A year from Now you may wish
You had started Today
-Karen Lamb
I sometimes wish I had an expert to come and help me plan and organize all the things that are effing up my life.  Of course since I know all this shit has to start with me, I continue to struggle with the trying live healthier, be creative, and feel accomplished at the end of the day or week, with middling success.    

When I started this blog, I was in a really bad mood.  Last week I wrote my downward spiral mood away.  That was not my plan today but it seemed to be working along with music.  I am listening to music and Lily Allen’s Fuck You came on and yes it made me feel ten times better than I have in hours.    I thought I would be listing all my failures but that is not what is going on today. 

On Tuesday, I will initiate early morning again.  This will be mean early nights.  I was good for about 3 weeks.  I stopped last week for reasons I will not go into.   There are more things than this project that I am leaving undone.  There are at least 5 audio books I have yet to finish listening too.  More than 10 books I have started and haven’t finished reading, over 100 book bought digitally that I have yet to read. I also have a million magazines hard and soft copy.   I also have a large number of writing projects in various stages of development.  This is my career dream life.  Completely on the fritz. 

My health is also something less than desire.  I am overweight, if I go by the charts, I am
grossly obese.  Obesity is a factor of sicknesses like diabetes hypertension and heart failure. 


In my real life, the domestic chores are a pain in my ass and piling up.  I never wanted to be a housewife.  I have issues with being one with no damn husband, but that is essay for another blog.  
Some might think I am writing out my failures again.  Actually I am just writing out my state of being.  Everything above are true facts.  I am writer with little and no support on being a writer.  I would like to take a grammar class to be a better reader.  I wish my minor connection with certain people would flow into paying employment.  It might happen, it might not.  I am upset that when I sit down to write.  I feel guilty or I am made to feel guilty.  It is not fair. 

I am tired of not liking my life. This is the honest truth of everything.  Lifestyle change, weight-loss, and organization are things that I believed will help me like my life again and improve my wellness.  At this point my wellness sucks. 
I should insert a lotus flower in here somewhere.  Not going to happen.  Except at the end which is the signature lotus for the blog. 
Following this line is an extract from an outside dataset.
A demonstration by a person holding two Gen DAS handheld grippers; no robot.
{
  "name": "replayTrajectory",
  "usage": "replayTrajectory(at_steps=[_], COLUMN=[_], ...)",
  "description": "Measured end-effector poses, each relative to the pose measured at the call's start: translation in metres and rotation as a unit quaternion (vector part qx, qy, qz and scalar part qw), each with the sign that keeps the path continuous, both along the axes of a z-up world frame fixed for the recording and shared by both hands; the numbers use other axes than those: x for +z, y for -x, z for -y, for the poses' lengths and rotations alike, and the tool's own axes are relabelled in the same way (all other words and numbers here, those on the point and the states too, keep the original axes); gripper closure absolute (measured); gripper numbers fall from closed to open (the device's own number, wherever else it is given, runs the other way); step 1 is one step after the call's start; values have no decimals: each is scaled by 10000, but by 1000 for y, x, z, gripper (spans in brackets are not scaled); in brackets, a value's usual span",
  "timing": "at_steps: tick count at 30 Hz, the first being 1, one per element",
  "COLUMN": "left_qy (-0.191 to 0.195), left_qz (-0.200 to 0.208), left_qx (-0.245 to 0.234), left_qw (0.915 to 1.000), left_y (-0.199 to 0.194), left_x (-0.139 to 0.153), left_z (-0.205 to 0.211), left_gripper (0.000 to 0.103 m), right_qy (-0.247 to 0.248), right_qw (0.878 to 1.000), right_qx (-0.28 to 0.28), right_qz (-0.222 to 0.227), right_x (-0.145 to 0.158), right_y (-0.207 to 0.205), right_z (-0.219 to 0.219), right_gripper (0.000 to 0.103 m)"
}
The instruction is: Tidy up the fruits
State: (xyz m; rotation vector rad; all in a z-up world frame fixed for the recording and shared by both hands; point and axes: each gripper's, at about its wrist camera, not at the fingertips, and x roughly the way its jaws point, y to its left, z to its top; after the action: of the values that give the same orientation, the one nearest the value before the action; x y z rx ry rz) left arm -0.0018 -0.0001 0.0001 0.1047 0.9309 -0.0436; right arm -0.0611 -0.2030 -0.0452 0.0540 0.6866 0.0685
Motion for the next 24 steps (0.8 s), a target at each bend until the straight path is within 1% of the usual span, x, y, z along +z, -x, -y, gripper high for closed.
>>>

These woes and middling successes are my call to arms to myself for myself.  I am the only one that can make a difference.  A year from now I want to be happy with my accomplishments.  I am again starting from scratch.  The project will begin again in November in line with National Novel Writing Month or the popular name nanowrimo.  The place writers go to find out how much self-abuse they can take.   I want to talk to a smart person lay out all my woes and get some advice.  I will be looking into it. I will also be praying more.  I don’t do it enough.  It that is the only time I can meditate I have to take it.  I have to fix me or else terrorist win.  No one wants that least of all me.